Я молчу, вполне наслаждаясь счастьем слышать эти слова и видеть любовь и благодарность, которыми светятся его глаза. Потом я собираюсь с духом и задаю вопрос, от которого зависит наше будущее.
— Ты хочешь прочесть письмо, Юстас?
Вместо того чтобы ответить прямо, он начинает расспрашивать меня.
— Письмо у тебя?
— У меня.
— Запечатанное?
— Запечатанное.
Он молчит, обдумывая то, что намеревается сказать.
— Позволь мне увериться, что я понимаю свое положение, — продолжает он. — Положим, что я решусь прочесть письмо…
Я прерываю его. Я знаю, что я обязана воздерживаться от выражения своих чувств, но в этот раз я не в силах исполнить свою обязанность.
— Милый мой, не читай письма, пощади себя…
Он останавливает меня.
— Я думаю не о себе, — говорит он. — Я думаю о моей покойной жене. Считаешь ли ты, как и мистер Плеймор, что если я откажусь от публичного оправдания себя в течение своей жизни, если я оставлю письмо нераспечатанным, то я пощажу этим память моей покойной жены?

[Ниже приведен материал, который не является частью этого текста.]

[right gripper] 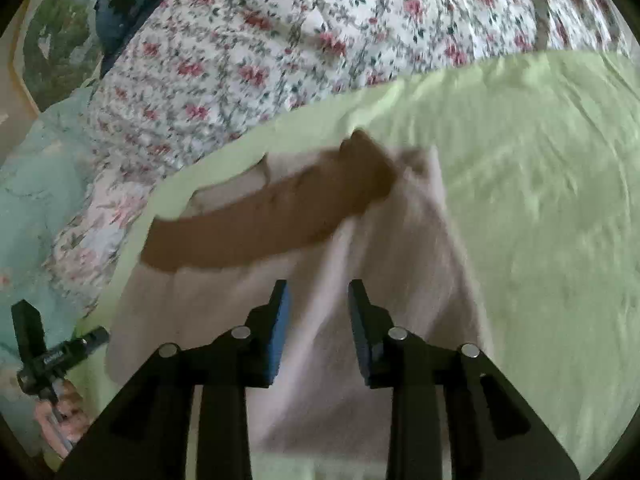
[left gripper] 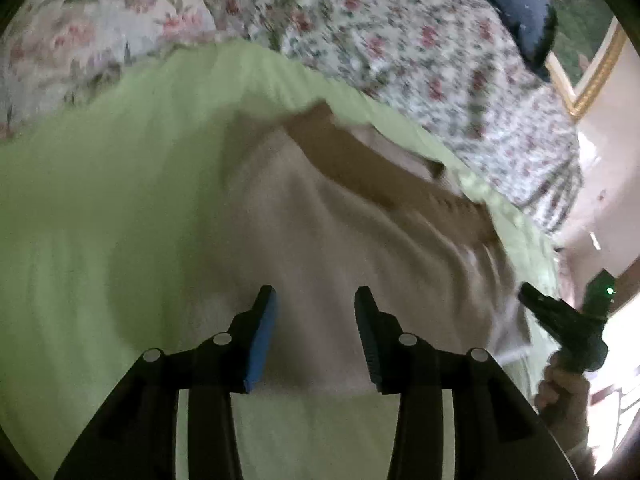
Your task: Fold small clothes
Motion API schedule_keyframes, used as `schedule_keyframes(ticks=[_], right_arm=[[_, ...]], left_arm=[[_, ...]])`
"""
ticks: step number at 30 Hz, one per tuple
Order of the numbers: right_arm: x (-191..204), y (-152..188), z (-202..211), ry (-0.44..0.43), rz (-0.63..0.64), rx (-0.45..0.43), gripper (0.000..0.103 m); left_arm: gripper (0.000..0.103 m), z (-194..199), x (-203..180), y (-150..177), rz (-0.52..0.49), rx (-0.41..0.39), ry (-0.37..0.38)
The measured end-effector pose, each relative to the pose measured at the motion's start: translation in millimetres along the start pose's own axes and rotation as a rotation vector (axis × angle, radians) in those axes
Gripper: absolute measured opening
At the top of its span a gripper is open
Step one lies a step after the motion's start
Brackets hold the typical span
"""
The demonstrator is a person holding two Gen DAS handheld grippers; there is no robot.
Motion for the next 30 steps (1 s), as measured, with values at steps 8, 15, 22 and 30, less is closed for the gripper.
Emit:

— О, Юстас, в этом не может быть сомнения!
— Искуплю ли я этим хоть сколько-нибудь страдания, которые неумышленно причинил ей во время ее жизни со мной?
— Да, да!
— Но будешь ли ты довольна мной, Валерия?
— Да, милый мой.
— Где письмо?
— В руке твоего сына, Юстас.
Он переходит на другую сторону постели и подносит к губам розовую ручку младенца. Он стоит так несколько минут в грустном совещании с самим собой. Я вижу, что его мать тихо отворяет дверь и следит за ним, как и я слежу за ним. С тяжелым вздохом он опускает ручку младенца на запечатанное письмо и этим как бы говорит: я оставляю его тебе!
Вот как это кончилось. Не так, как ожидала я, не так, как, наверное, ожидали вы. Можем ли мы знать наперед, как исполнятся наши лучшие желания? Будущее известно одному Богу, и это к лучшему.
Закрыть ли мне рукопись? Да. Мне больше нечего сказать вам. Кроме нескольких слов в заключение. Не будьте слишком строги к увлечениям и ошибкам моего мужа. Браните меня сколько угодно. Но прошу вас, думайте снисходительно о нем.
Примечания
1
До свидания (фр.).
2
Dean of Faculty (англ.) — старшина корпорации адвокатов в Эдинбурге.
3
Вечный Жид, или Агасфер, — персонаж христианской легенды, вечный скиталец, которому отказано в покое могилы, наказанный за то, что отказал Иисусу Христу в кратком отдыхе во время его страдальческого пути на Голгофу.
4
«Черное домино», опера Ф. Обера.
5
Примечание автора: это мнение подтверждается сценой в доме Бенджамена (глава XXXV), когда Декстер в минуту неудержимого волнения выдает Валерии свою тайну.